The big news so far is that the President’s package includes a stronger rate regulation component–a response to the Anthem Blue Cross of California rate hike that he has put such a spotlight on in the last week. (Here’s the Los Angeles Times story. The New Republic’s The Treatment has some analysis, including by yours truly.)
The President is basically adopting a proposal by Senator Dianne Feinstein for a rate authority that would not just review rates, but have the ability to reject them if they were excessive or unjustified.
Both Senator Boxer and Senator Feinstein were working on language for stronger rate regulation well before the Anthem Blue Cross rate hikes came to light, because this isn’t a new issue either in California or the country as a whole.

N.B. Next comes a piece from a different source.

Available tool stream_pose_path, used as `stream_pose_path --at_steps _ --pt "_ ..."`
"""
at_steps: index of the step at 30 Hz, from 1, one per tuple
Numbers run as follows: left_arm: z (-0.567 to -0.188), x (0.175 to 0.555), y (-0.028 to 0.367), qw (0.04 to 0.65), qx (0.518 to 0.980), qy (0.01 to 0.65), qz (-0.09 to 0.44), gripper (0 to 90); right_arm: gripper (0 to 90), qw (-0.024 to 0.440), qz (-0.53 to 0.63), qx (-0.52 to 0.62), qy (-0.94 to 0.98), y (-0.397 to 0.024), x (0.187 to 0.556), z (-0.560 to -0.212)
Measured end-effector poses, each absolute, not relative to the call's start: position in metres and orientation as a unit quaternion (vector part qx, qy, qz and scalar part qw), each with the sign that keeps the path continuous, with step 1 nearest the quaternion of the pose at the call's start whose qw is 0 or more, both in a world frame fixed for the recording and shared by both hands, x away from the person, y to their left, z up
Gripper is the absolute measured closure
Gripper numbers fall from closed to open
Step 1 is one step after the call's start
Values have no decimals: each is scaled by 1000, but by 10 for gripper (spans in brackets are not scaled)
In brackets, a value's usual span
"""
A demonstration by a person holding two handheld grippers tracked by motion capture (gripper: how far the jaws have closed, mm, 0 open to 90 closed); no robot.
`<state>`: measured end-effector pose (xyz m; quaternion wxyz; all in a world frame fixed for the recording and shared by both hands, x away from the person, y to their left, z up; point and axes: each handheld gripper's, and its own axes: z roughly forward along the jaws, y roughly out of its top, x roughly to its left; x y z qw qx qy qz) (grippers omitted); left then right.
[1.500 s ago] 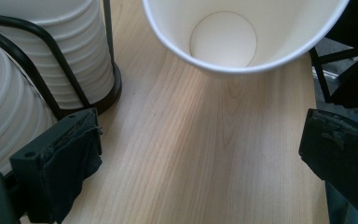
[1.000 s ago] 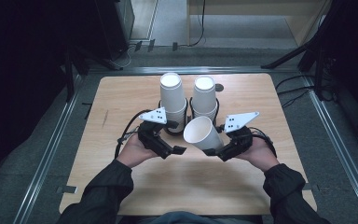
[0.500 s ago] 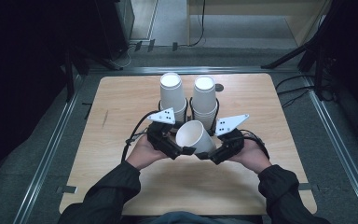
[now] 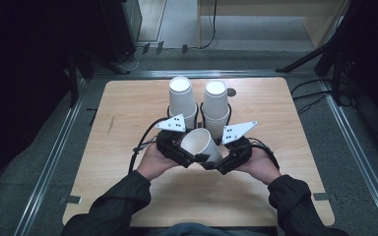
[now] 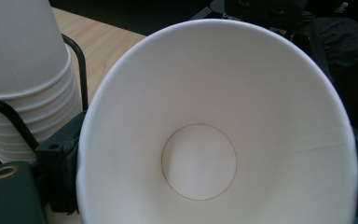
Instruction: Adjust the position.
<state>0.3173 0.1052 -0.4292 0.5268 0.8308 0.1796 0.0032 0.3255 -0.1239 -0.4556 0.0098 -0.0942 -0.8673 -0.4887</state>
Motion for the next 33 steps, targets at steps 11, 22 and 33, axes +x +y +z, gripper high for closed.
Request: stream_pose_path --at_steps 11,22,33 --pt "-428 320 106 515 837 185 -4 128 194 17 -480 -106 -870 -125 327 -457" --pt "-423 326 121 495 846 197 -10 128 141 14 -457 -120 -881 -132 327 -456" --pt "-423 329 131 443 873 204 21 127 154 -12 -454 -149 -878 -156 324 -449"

In our state and most of the United States right now, insurers can unilaterally raise rates without justification–especially for individual families and small businesses with little market power. The pending health reform bills already would have provided indirect relief, from the group purchasing power of the exchanges, to the requirement that insurers needed to justify their rates–that by itself was more than what California has now.
So the health reform has several components that can slow the growth in health premiums, but rate authority provides the opportunity for intervention, to ensure that ratepayers actually see the savings.
As part of a larger reform that provides guaranteed issue, community rating and risk adjustment, rate review and regulation would not just check against unwarranted rate hikes, but such increases being used to target certain products or people.
As we know, Assemblyman Dave Jones has attempted to advance a rate regulation bill at the state level, but face a heavy opposition campaign.
Suddenly, whether at the state or federal level, the political prospects for this issue has markedly improved from a mere month ago.